Here is one such effect: I recently spent $150 on an advertising campaign, without finding a single sale (I usually get 5-10 for $150). Later I found out why: an ex-employee who had since become a competitor already knew all of my "favorite" keywords, and was working diligently to click every ad he could find. But what happens when someone applies a DDoS-technique to click fraud? At what point would Google and Overature have no choice but face this issue head-on?
Using only IP logs and a date stamp, any "PHP-for-dummies" graduate could eliminate 90% of click fraud overnight. With the amount of data Google has, I simply *have* to think they already know the average time "between clicks" for any given keyword/ad placement anyway, and how often the same IP will "normally" click on the same ad. Anything outside those "norms" should go unbilled. It's not as if Google is facing any variable costs per click (nominal at best).
I don't want to believe that Google and Overature are "evil". However, I'm not really sure what alternative makes sense. Consider: Google and Overature currently have the power to (1) bill clients whatever they want (2) settle lawsuits with more ad credits and (3) use "leading technology" to justify absurd market-caps, only to turn-around and plead helpless to stop "click fraud".

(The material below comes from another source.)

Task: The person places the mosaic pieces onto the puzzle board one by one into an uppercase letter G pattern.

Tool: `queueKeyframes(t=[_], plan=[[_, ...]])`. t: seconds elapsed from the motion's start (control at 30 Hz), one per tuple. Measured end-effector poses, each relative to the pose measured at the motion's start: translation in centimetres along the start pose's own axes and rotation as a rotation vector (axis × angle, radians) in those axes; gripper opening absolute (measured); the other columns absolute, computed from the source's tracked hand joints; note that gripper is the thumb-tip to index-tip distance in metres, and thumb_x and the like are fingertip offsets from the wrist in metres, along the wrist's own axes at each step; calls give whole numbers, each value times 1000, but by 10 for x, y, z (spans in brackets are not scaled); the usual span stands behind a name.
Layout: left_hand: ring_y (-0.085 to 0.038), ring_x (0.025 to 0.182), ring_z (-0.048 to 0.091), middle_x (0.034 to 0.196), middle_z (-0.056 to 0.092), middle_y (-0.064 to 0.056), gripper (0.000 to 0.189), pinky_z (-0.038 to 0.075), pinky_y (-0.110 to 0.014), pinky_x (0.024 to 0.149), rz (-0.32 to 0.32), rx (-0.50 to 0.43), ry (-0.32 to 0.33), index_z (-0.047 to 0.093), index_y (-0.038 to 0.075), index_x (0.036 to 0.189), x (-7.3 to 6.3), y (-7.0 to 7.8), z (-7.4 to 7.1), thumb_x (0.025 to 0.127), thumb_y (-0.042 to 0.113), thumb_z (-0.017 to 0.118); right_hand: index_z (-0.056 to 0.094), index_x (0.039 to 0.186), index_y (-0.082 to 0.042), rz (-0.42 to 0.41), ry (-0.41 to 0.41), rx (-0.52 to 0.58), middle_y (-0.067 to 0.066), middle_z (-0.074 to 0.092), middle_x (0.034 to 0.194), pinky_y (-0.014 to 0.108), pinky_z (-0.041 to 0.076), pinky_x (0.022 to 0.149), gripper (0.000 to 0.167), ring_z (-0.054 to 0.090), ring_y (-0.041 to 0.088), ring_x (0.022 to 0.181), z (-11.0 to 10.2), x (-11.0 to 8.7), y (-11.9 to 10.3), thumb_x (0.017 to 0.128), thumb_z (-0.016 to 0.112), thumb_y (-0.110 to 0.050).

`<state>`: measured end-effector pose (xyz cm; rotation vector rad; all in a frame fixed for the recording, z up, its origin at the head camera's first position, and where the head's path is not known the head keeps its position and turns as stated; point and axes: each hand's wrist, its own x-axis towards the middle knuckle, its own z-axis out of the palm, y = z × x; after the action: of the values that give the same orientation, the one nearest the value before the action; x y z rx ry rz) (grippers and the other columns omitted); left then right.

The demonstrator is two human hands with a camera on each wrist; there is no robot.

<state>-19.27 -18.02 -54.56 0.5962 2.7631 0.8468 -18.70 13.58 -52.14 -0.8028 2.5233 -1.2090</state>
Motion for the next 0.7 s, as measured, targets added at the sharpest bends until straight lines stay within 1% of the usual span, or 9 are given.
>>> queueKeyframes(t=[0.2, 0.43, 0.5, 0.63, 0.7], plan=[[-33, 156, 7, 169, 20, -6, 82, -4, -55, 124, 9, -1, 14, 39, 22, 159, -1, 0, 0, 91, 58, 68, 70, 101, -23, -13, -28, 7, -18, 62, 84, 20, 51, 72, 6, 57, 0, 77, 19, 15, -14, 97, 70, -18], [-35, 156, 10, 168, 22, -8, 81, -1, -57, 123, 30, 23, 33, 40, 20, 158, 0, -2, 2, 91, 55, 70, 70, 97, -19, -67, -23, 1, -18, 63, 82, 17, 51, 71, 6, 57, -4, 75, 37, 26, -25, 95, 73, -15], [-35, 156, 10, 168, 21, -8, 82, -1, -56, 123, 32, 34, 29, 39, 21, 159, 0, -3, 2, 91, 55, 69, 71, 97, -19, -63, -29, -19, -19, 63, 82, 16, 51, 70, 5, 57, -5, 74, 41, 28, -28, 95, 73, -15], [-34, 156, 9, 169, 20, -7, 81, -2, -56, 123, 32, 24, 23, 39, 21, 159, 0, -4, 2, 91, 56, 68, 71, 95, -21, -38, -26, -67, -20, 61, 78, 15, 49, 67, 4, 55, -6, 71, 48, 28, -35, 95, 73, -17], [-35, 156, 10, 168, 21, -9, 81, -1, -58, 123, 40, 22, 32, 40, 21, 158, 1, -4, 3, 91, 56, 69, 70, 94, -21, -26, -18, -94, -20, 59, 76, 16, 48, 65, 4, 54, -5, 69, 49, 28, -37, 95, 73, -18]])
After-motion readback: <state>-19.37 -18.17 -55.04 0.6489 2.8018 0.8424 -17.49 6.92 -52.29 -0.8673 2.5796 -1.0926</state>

Be 100% honest for a second: if *you* were in *their* shoes, would you run to the press and say "something must be done!" or would you walk directly into an attorney's office and ask flat-out: "How much should I take before I retire?".
Math is math. Regular expression is regular expression. The tools are there. The future is now.
Over the years, the company has proven its worth time and time again with technology advancements cool new features
really, like what? web-based email? instant messaging? web-based maps? a search engine? i hate to tell you this, but all of this was done 5-10 years before google existed. granted, google has (mostly) made advancements in these areas, but please, let's not pretend these ideas are "new".
everything google does is available elsewhere, and in a form such that the quality of our lives would not significantly change if google dried up and died.
Not at all. investors, like any other large group of people, have lots of diverse goals. In practice though you can't satisfy all of these goals. Most are mutually exclusive to some extent. So it comes down to the least common denominator - max profits - like you said. It is the nature of corporate law that is the problem here, not the investors.
Laws are horrible moral guides, moral guides make even worse laws.